To temporarily mute the health alerts around insecure clients for the duration of the upgrade, you may want to run:

cephuser@adm > ceph health mute AUTH_INSECURE_GLOBAL_ID_RECLAIM 1h
cephuser@adm > ceph health mute AUTH_INSECURE_GLOBAL_ID_RECLAIM_ALLOWED 1h

When all clients are updated, enable the new secure behavior, not allowing old insecure clients to join the cluster:

cephuser@adm > ceph config set mon auth_allow_insecure_global_id_reclaim false

For more details, refer ro https://docs.ceph.com/en/latest/security/CVE-2021-20288/.

Octopus 15.2.10 Point Release#

This backport release includes the following fixes:

The containers include an updated tcmalloc that avoids crashes seen on 15.2.9.
RADOS: BlueStore handling of huge (>4GB) writes from RocksDB to BlueFS has been fixed.

When upgrading from a previous cephadm release, systemctl may hang when trying to start or restart the monitoring containers. This is caused by a change in the systemd unit to use type=forking.) After the upgrade, please run:

cephuser@adm > ceph orch redeploy nfs
cephuser@adm > ceph orch redeploy iscsi
cephuser@adm > ceph orch redeploy node-exporter
cephuser@adm > ceph orch redeploy prometheus
cephuser@adm > ceph orch redeploy grafana
cephuser@adm > ceph orch redeploy alertmanager

Octopus 15.2.9 Point Release#

This backport release includes the following fixes:

MGR: progress module can now be turned on/off, using the commands: ceph progress on and ceph progress off.
OSD: PG removal has been optimized in this release.

Octopus 15.2.8 Point Release#

This release fixes a security flaw in CephFS and includes a number of bug fixes:

OpenStack Manila use of ceph_volume_client.py library allowed tenant access to any Ceph credential’s secret.
ceph-volume: The lvm batch subcommand received a major rewrite.
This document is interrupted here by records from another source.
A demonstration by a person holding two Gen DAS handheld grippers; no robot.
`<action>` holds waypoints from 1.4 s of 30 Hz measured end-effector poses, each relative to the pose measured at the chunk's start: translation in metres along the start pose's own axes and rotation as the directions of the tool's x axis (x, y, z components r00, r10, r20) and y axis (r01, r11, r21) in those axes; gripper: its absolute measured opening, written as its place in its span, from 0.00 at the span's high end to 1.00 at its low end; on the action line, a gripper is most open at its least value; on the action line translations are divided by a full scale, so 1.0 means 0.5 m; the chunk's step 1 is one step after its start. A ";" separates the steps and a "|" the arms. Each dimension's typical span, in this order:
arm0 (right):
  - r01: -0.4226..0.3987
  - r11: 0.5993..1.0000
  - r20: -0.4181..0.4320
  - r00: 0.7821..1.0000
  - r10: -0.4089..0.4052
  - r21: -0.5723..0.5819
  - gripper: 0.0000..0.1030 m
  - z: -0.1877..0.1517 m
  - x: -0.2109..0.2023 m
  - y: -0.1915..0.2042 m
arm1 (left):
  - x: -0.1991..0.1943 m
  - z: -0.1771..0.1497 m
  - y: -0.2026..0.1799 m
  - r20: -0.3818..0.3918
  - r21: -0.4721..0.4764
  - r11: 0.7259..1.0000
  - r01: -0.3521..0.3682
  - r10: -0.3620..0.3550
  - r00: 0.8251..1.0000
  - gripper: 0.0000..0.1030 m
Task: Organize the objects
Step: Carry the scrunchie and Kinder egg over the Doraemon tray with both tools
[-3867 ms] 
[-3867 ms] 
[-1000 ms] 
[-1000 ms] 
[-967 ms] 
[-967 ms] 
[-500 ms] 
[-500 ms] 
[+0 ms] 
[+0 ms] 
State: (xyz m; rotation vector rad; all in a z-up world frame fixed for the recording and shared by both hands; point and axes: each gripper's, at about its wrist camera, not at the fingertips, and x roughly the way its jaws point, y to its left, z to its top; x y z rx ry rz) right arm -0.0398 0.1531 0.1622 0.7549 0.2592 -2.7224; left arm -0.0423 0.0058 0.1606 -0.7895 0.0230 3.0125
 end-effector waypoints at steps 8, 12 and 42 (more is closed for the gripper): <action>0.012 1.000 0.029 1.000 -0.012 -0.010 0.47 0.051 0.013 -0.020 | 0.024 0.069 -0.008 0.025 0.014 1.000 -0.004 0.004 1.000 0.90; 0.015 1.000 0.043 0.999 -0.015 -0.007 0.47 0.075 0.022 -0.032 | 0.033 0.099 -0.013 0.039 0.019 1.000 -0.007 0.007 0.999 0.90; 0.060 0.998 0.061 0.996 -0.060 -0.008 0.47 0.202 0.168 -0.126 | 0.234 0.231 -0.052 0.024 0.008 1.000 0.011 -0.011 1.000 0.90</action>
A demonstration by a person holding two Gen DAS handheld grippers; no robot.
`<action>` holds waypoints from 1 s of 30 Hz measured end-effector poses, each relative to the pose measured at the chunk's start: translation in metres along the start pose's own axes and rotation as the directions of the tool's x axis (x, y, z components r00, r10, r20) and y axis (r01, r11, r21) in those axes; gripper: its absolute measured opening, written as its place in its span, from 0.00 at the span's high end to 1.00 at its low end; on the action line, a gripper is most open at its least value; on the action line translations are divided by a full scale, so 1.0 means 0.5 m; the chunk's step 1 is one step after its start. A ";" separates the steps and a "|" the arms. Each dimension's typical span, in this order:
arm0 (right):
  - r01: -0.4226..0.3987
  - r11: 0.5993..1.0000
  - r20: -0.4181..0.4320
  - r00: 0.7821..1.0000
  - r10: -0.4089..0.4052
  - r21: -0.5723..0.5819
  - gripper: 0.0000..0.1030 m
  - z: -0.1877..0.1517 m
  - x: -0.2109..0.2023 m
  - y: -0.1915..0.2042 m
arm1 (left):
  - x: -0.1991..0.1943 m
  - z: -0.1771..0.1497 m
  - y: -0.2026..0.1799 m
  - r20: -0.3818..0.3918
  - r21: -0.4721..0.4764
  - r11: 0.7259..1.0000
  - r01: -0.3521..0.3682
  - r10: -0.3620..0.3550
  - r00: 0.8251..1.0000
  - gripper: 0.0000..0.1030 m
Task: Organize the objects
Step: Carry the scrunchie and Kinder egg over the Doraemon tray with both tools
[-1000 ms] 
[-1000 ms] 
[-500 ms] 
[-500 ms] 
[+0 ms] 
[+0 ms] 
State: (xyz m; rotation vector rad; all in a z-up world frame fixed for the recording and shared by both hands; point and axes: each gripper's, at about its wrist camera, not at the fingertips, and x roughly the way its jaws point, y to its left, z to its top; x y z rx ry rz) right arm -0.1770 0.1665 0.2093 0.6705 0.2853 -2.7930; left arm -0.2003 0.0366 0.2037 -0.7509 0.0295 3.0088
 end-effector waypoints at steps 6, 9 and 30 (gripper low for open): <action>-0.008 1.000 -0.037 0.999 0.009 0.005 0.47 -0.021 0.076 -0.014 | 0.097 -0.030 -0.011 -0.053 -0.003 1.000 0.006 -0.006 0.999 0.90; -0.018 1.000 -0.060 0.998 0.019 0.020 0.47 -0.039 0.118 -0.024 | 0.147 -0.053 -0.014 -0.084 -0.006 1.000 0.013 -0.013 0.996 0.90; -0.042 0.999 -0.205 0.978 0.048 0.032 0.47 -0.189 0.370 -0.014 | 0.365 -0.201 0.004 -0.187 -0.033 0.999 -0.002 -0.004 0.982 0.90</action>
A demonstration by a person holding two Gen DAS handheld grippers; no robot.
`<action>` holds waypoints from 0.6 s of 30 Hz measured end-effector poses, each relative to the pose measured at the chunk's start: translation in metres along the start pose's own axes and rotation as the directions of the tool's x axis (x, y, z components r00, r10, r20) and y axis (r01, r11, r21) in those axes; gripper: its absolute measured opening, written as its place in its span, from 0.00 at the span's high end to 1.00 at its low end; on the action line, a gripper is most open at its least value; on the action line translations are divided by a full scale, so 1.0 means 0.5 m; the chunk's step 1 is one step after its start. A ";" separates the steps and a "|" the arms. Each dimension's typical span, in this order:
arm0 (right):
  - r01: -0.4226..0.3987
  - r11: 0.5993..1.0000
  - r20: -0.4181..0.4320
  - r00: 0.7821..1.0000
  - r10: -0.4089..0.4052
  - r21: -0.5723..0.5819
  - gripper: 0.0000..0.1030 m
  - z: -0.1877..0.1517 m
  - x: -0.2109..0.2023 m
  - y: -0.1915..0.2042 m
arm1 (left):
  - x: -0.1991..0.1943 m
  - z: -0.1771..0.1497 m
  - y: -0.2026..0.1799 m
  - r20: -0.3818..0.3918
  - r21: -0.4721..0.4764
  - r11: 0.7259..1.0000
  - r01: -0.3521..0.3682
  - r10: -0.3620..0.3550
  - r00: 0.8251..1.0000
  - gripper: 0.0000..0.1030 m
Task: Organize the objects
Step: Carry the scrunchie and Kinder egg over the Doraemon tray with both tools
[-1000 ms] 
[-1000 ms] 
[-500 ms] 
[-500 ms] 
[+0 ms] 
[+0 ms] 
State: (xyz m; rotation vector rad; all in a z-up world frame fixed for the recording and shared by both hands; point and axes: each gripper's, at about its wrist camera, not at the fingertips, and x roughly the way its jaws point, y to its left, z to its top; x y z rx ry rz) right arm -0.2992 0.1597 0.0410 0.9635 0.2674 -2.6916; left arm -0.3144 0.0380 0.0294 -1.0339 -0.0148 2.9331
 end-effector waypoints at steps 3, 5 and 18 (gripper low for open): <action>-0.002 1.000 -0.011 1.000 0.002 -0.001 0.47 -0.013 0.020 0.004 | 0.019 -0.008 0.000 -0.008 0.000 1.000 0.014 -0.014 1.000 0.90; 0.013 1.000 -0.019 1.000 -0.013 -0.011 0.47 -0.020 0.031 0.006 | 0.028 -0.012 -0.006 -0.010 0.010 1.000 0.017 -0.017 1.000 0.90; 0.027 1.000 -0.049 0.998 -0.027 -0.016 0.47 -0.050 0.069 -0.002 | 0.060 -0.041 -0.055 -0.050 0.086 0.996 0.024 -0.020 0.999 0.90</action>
This closed a number of bugs and improves usability in terms of size specification and calculation, as well as idempotency behaviour and disk replacement process. Please refer to https://docs.ceph.com/en/latest/ceph-volume/lvm/batch/ for more detailed information.
MON: The cluster log now logs health detail every mon_health_to_clog_interval, which has been changed from 1hr to 10min. Logging of health detail will be skipped if there is no change in health summary since last known.
The ceph df command now lists the number of PGs in each pool.
The bluefs_preextend_wal_files option has been removed.
It is now possible to specify the initial monitor to contact for Ceph tools and daemons using the mon_host_override config option or --mon-host-override command line switch. This generally should only be used for debugging and only affects initial communication with Ceph's monitor cluster.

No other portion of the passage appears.